[Exercise details]:
Search the material below for lines containing the string "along", and copy every one you find.

[Given records]:
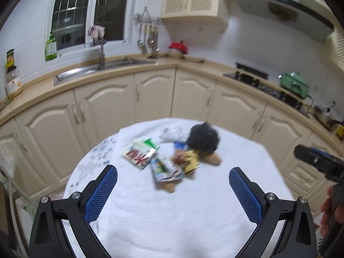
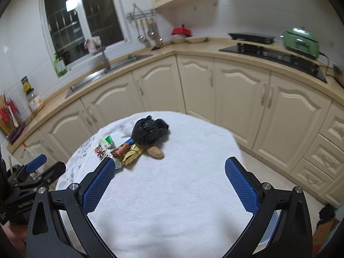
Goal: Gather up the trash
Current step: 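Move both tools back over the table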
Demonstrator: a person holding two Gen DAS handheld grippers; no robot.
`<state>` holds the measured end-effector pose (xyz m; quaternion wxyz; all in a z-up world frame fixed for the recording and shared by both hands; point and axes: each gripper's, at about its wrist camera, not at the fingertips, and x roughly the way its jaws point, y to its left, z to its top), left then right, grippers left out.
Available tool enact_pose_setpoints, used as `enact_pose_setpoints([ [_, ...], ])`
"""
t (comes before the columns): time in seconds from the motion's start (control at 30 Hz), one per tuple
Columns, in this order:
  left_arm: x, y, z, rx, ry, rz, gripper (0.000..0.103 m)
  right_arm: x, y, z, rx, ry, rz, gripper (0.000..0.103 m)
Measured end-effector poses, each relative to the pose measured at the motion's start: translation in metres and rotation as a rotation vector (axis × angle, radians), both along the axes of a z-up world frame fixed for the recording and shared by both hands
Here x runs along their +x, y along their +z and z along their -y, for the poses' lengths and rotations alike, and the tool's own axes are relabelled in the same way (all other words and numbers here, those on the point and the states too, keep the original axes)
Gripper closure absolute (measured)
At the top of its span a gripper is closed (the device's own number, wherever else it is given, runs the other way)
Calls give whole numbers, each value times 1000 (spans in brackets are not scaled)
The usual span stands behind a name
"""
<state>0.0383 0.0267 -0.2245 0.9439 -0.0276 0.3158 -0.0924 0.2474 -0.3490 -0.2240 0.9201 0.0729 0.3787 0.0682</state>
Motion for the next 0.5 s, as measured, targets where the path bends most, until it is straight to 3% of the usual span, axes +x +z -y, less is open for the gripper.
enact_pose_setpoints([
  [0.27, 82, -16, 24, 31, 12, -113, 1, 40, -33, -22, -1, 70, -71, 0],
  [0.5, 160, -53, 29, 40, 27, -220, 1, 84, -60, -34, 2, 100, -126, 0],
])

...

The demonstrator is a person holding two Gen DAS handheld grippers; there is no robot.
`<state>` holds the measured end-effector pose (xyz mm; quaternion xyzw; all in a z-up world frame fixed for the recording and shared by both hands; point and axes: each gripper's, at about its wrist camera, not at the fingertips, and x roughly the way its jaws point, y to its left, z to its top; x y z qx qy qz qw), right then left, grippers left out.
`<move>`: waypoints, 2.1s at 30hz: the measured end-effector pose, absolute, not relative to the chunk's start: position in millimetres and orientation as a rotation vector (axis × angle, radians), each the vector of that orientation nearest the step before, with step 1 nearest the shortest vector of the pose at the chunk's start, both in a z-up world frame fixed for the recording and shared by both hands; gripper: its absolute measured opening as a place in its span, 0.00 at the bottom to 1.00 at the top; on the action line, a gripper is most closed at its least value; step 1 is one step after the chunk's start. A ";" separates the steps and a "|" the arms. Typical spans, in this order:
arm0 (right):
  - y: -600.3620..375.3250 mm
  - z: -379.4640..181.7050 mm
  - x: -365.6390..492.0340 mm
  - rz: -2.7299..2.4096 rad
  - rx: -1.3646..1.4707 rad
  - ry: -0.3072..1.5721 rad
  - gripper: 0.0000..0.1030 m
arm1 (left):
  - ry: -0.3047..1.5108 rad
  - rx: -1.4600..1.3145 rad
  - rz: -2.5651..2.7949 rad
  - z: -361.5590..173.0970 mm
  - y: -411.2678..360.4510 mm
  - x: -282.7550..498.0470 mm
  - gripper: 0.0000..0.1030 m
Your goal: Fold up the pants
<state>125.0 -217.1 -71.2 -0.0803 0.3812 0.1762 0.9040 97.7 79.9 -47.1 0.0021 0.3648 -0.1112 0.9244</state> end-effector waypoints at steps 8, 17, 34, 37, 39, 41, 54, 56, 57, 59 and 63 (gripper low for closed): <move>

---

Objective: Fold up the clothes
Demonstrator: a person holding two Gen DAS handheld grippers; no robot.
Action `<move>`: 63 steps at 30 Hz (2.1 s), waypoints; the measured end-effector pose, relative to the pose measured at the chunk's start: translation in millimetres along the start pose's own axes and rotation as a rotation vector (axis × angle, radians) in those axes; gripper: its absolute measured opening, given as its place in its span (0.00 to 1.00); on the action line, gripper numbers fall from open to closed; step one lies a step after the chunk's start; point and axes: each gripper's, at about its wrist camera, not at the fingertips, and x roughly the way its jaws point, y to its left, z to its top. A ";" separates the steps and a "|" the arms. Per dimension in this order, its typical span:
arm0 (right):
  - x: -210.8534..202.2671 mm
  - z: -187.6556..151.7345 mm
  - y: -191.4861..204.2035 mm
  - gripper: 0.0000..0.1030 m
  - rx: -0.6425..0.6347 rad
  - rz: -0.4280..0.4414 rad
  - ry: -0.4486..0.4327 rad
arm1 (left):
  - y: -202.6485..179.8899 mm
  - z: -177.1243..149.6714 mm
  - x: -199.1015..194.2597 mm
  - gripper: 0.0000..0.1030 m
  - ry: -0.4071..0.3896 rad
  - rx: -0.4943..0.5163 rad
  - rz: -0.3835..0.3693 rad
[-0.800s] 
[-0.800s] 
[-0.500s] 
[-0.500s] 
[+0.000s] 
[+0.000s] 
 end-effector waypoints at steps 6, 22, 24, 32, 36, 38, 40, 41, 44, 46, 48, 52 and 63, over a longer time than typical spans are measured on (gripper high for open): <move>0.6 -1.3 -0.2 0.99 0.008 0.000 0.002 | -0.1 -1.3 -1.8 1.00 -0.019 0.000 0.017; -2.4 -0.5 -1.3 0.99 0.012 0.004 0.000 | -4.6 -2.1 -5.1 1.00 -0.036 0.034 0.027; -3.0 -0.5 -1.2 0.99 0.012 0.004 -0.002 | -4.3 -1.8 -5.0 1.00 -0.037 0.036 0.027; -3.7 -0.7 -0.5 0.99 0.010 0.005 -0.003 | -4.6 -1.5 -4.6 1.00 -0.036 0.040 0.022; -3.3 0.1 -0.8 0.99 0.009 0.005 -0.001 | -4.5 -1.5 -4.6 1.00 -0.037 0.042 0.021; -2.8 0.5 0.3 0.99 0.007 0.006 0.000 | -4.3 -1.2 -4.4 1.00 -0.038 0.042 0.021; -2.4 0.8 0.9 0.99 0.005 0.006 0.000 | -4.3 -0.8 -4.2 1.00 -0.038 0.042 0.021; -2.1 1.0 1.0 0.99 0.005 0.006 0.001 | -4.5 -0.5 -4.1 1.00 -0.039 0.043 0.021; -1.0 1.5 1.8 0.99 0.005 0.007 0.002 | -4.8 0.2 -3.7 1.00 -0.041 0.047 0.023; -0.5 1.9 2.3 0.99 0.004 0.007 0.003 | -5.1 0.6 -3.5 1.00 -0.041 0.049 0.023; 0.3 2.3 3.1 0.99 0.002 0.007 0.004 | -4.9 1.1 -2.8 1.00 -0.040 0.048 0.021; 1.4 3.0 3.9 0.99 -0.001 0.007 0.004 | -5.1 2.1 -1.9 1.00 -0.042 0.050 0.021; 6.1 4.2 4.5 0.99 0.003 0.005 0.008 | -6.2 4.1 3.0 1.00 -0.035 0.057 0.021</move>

[Written reply]:
Measured end-effector poses, each relative to the pose measured at the motion's start: translation in metres and rotation as a rotation vector (axis × angle, radians), both along the axes of a z-up world frame fixed for the recording and shared by both hands
Here x runs along their +x, y along their +z and z along their -y, for the poses' lengths and rotations alike, and the tool's own axes are relabelled in the same way (all other words and numbers here, those on the point and the states too, keep the original axes)
Action `<move>`: 63 steps at 30 Hz (2.1 s), waypoints; the measured end-effector pose, relative to the pose measured at the chunk's start: translation in millimetres along the start pose's own axes and rotation as a rotation vector (axis × angle, radians) in those axes; gripper: its absolute measured opening, given as its place in its span (0.00 to 1.00); on the action line, gripper numbers fall from open to closed; step one lies a step after the chunk's start; point and axes: each gripper's, at about its wrist camera, not at the fingertips, and x roughly the way its jaws point, y to its left, z to its top. A ";" separates the steps and a "|" the arms. Per dimension in this order, its typical span:

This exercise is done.